Artemis II launches April 1. Four astronauts, one rocket, one capsule. They will not land on the moon. They will not enter lunar orbit. They will fly past the moon on a free-return trajectory and come home in ten days. That is the mission. And it is a crewed test flying well ahead of the actual bottleneck — which is the lander, the untested propellant transfer it requires, and a rescue problem NASA has not solved.
The crew is Reid Wiseman as commander, Victor Glover as pilot, and Christina Koch and Jeremy Hansen as mission specialists. Koch is the first woman to fly a lunar mission. Glover is the first Black astronaut to go beyond low Earth orbit. Hansen is the first Canadian. They will cover roughly 600,000 miles total, passing about 4,700 miles from the lunar surface at closest approach. Splashdown is April 11 in the Pacific.
SpaceX is building the Human Landing System based on its Starship vehicle. NASA is paying for it under a fixed-price contract that has only increased by $253 million — 6 percent — since the 2021 award, according to a March 10 report from NASA's Office of Inspector General. The OIG called the acquisition approach effective at controlling costs. The schedule is another matter.
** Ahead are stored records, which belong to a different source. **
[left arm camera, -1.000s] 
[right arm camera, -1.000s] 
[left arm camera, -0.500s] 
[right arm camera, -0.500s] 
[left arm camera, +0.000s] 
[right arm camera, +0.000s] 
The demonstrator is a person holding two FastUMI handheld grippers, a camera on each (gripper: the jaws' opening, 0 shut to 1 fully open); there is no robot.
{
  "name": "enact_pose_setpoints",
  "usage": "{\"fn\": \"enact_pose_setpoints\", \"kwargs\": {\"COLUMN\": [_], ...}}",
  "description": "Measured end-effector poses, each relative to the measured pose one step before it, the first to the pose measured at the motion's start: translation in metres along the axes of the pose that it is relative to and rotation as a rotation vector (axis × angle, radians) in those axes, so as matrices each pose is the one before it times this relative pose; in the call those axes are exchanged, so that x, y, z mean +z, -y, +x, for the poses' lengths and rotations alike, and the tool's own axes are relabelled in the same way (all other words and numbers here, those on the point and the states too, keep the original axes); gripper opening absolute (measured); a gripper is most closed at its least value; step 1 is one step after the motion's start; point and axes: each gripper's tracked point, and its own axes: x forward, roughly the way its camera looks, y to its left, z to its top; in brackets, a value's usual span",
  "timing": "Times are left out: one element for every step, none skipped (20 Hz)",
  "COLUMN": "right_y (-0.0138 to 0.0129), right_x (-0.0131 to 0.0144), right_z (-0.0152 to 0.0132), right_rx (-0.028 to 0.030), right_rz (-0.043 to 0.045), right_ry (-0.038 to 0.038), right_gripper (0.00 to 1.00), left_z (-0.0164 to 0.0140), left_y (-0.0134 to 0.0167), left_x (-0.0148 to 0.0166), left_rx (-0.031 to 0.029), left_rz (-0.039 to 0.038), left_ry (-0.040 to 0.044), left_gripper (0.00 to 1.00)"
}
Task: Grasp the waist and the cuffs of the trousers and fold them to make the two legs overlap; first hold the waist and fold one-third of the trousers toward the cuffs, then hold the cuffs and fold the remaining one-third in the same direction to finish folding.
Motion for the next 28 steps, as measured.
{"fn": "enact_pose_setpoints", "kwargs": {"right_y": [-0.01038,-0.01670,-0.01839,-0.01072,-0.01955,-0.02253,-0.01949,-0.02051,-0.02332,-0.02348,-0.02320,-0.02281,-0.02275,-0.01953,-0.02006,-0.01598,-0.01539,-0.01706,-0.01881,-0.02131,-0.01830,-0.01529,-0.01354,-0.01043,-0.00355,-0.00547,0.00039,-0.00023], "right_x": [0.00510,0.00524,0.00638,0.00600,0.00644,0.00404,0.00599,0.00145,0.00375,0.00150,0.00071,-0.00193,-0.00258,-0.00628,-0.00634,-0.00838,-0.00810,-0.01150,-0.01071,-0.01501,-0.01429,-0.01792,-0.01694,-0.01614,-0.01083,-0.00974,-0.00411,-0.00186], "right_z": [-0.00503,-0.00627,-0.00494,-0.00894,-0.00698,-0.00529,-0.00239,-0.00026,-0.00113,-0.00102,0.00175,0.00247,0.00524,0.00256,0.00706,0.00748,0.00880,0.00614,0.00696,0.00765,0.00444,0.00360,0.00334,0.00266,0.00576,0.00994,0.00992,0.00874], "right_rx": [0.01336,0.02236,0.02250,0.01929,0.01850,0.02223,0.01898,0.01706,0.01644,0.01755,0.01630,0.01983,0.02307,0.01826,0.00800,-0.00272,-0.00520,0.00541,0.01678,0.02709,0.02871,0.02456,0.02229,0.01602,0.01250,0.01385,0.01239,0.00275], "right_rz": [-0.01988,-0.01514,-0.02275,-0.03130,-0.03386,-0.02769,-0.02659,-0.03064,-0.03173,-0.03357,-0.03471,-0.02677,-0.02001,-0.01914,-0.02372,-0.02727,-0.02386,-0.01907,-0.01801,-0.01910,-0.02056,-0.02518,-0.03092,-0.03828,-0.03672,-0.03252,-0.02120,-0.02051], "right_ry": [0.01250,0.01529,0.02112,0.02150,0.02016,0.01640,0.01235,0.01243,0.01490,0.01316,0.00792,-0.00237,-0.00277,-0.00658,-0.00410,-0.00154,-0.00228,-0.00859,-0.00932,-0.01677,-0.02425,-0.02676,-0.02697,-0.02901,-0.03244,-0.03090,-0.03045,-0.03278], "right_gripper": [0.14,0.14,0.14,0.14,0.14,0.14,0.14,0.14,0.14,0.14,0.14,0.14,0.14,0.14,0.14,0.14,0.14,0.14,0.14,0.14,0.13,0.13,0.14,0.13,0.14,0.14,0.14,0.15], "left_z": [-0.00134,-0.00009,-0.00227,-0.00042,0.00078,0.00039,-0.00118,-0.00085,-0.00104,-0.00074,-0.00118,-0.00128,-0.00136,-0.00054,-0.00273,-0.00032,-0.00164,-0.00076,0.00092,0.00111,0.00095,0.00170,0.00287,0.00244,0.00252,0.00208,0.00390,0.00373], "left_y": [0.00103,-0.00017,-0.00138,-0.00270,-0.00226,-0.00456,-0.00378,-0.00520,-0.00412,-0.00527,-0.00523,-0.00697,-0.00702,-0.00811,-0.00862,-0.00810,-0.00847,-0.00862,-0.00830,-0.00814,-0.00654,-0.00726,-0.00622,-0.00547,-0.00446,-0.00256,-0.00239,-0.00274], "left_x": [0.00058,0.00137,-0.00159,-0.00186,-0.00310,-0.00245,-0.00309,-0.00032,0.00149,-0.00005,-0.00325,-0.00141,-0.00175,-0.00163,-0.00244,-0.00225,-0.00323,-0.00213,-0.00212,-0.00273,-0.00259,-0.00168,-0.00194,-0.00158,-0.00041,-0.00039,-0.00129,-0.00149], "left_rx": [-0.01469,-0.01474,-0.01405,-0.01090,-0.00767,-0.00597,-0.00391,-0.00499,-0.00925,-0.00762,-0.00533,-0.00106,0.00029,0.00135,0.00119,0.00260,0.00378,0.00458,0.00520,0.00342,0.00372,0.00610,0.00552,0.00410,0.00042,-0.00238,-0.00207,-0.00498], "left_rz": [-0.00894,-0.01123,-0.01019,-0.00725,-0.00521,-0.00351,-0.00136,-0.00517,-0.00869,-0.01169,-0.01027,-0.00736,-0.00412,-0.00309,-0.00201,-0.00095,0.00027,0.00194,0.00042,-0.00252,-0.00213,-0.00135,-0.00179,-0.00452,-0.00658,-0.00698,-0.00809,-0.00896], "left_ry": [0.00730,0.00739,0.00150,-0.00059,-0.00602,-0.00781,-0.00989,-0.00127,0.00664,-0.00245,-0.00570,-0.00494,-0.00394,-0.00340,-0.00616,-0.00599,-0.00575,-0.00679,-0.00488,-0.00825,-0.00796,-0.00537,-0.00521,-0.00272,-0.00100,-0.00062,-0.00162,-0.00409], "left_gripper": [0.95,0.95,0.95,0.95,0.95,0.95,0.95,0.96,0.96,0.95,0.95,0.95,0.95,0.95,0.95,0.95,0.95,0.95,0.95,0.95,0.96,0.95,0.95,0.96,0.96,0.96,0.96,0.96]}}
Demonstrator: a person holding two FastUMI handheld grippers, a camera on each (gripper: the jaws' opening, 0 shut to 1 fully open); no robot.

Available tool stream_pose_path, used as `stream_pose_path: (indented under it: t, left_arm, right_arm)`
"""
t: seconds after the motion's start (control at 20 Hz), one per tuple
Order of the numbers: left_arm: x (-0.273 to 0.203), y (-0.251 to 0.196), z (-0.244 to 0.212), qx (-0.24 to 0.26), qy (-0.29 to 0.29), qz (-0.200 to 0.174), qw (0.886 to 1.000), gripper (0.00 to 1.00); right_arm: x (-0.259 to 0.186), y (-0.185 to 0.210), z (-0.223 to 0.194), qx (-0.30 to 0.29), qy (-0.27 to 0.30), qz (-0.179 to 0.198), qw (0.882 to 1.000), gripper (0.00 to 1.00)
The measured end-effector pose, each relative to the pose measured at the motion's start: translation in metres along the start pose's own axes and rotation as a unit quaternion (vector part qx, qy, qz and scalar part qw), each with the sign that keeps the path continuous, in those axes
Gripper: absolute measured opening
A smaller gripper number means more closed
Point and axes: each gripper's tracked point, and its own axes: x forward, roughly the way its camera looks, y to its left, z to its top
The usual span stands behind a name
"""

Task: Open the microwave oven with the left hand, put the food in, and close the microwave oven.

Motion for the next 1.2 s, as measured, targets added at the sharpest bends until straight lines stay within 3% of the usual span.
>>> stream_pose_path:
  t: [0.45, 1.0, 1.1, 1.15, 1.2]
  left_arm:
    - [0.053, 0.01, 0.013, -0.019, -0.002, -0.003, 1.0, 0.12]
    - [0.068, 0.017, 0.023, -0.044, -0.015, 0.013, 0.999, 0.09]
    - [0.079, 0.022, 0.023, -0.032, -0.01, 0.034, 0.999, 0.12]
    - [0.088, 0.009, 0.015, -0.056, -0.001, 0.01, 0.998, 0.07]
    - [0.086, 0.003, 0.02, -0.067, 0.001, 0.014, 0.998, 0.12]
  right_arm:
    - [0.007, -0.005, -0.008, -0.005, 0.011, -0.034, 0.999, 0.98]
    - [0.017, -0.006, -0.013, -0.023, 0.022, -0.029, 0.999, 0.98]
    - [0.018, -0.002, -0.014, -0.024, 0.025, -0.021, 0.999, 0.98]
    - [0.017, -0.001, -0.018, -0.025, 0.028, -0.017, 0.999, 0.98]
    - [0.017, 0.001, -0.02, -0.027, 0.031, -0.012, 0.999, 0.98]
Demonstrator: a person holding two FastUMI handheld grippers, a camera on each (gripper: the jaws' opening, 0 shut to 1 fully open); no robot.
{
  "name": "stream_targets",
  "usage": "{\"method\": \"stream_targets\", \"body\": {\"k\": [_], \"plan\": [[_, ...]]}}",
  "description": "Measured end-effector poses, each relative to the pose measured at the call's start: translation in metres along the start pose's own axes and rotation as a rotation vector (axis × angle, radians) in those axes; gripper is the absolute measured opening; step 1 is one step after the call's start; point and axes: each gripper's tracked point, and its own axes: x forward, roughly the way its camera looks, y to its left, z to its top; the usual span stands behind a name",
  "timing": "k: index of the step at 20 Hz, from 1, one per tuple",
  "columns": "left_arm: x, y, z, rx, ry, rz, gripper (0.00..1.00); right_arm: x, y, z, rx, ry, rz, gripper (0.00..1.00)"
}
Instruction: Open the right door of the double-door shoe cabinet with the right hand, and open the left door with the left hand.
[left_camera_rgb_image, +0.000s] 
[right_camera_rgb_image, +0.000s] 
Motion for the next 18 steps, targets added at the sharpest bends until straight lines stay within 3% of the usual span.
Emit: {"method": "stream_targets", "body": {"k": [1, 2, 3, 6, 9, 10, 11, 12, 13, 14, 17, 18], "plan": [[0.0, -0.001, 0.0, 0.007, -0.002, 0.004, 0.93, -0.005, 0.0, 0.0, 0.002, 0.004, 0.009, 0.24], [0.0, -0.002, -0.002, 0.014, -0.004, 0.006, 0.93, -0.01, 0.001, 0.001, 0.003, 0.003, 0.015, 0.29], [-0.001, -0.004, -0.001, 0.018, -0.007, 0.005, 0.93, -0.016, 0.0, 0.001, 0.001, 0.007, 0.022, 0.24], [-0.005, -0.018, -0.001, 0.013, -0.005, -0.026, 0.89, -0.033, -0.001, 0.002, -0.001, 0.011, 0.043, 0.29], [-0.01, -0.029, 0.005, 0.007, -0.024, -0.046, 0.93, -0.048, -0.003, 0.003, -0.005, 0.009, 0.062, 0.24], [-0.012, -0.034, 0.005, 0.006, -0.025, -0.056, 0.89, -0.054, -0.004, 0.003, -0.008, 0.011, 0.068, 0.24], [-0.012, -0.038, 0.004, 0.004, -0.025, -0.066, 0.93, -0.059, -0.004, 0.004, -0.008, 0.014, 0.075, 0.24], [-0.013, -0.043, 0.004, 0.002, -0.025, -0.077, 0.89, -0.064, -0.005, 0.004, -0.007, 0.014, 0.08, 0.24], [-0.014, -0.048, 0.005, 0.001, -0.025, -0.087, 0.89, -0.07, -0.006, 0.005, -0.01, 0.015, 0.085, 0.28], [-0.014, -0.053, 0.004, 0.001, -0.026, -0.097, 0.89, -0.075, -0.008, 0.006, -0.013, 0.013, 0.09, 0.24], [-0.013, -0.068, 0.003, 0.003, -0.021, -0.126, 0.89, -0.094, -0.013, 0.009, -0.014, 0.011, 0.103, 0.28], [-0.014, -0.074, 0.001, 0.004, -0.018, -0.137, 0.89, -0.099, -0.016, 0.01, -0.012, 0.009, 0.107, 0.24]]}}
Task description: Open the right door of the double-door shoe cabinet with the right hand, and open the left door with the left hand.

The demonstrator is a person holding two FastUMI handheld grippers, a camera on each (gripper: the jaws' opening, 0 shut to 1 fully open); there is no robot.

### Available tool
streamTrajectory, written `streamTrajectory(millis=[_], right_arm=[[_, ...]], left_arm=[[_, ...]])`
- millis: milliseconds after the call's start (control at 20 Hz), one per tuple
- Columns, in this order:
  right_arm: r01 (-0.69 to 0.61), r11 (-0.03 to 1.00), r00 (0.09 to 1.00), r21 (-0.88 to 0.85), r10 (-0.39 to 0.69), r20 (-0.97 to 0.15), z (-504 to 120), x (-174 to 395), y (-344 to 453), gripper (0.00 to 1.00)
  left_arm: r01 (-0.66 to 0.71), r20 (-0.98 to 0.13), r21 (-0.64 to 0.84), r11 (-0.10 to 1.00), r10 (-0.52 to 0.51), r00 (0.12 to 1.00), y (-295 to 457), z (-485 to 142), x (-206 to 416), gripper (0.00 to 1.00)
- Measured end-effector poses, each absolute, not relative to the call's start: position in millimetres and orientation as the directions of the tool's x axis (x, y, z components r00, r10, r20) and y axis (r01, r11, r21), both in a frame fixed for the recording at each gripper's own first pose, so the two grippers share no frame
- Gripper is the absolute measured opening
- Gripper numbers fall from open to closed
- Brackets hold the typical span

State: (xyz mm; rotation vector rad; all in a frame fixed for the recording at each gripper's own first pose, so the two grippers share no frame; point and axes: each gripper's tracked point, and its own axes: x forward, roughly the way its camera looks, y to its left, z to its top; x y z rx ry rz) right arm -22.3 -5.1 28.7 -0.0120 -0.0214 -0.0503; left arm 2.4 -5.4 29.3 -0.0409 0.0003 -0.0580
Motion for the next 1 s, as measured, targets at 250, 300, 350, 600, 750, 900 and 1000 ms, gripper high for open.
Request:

"SpaceX's development of the Artemis III Starship has been delayed at least 2 years, with additional delays expected," the OIG report stated. The holdup is a single hard problem: moving cryogenic propellant between two spacecraft in orbit. Starship's design requires multiple refueling transfers from tanker vehicles before it can leave low Earth orbit. One key test — a vehicle-to-vehicle cryogenic fluid transfer demonstration — was scheduled for March 2025, slipped to March 2026, and will not be ready on time.
"NASA is tracking a top risk that some of the cryogenic technologies and capabilities SpaceX is developing will not be adequately mature ahead of the Artemis III mission," the OIG report said. That is the technical constraint that pushed the landing from Artemis III to Artemis IV.
Blue Origin is the other contracted lander, originally slated for Artemis V. Its Blue Moon Mark 2 lander is at least eight months behind schedule, with nearly half of the action items from its 2024 preliminary design review still open as of August 2025, per the same OIG report. NASA is now considering Blue Origin as either a primary or backup lander for the first crewed landing, which is not the backup plan anyone expected two years ago.
On February 27, NASA announced a restructuring. Artemis III, previously the crewed landing mission, is now a 2027 flight that takes astronauts to Earth orbit in Orion and tests the rendezvous and docking procedures with the lander — without touching the surface. Artemis IV, currently scheduled for 2028, becomes the first mission to actually put humans on the moon. The Lunar Gateway — a small space station originally planned for lunar orbit — had its hardware work paused or halted in 2026 as NASA shifted to a simpler direct-to-Orion architecture. The architecture is simpler on paper: just Orion, a lander, and a way to keep the crew alive between the two.
The OIG report noted one risk that does not have a technical fix: there is no crew rescue capability. "If the landers encounter a catastrophic event, NASA knows it would not have the capability to rescue stranded astronauts from space or the lunar surface," the report stated. The elevator on SpaceX's Starship lander — which positions the crew 35 meters above the lunar surface — was identified as a top program risk, since it is currently the only way to get astronauts back up to the spacecraft if something goes wrong.
The 2028 target for Artemis IV is an aspiration, not a schedule. Starship's critical design review is scheduled for August 2026, with an uncrewed demonstration landing at the end of 2026. If either slips, the landing slips with it. Trump administration officials have publicly pushed for 2028 as the goal, which gives NASA political cover but does not change the physics of cryogenic propellant transfer.
For anyone writing contracts, allocating capital, or building hardware against a lunar surface mission: the lander does not exist in a verified flight configuration. The cryogenic propellant transfer required to make it work has never been demonstrated at scale in orbit. An uncrewed Starship has not landed on the Moon. The rescue path does not exist. April 1 answers whether Orion handles human passengers — it says nothing about whether any of the rest is ready.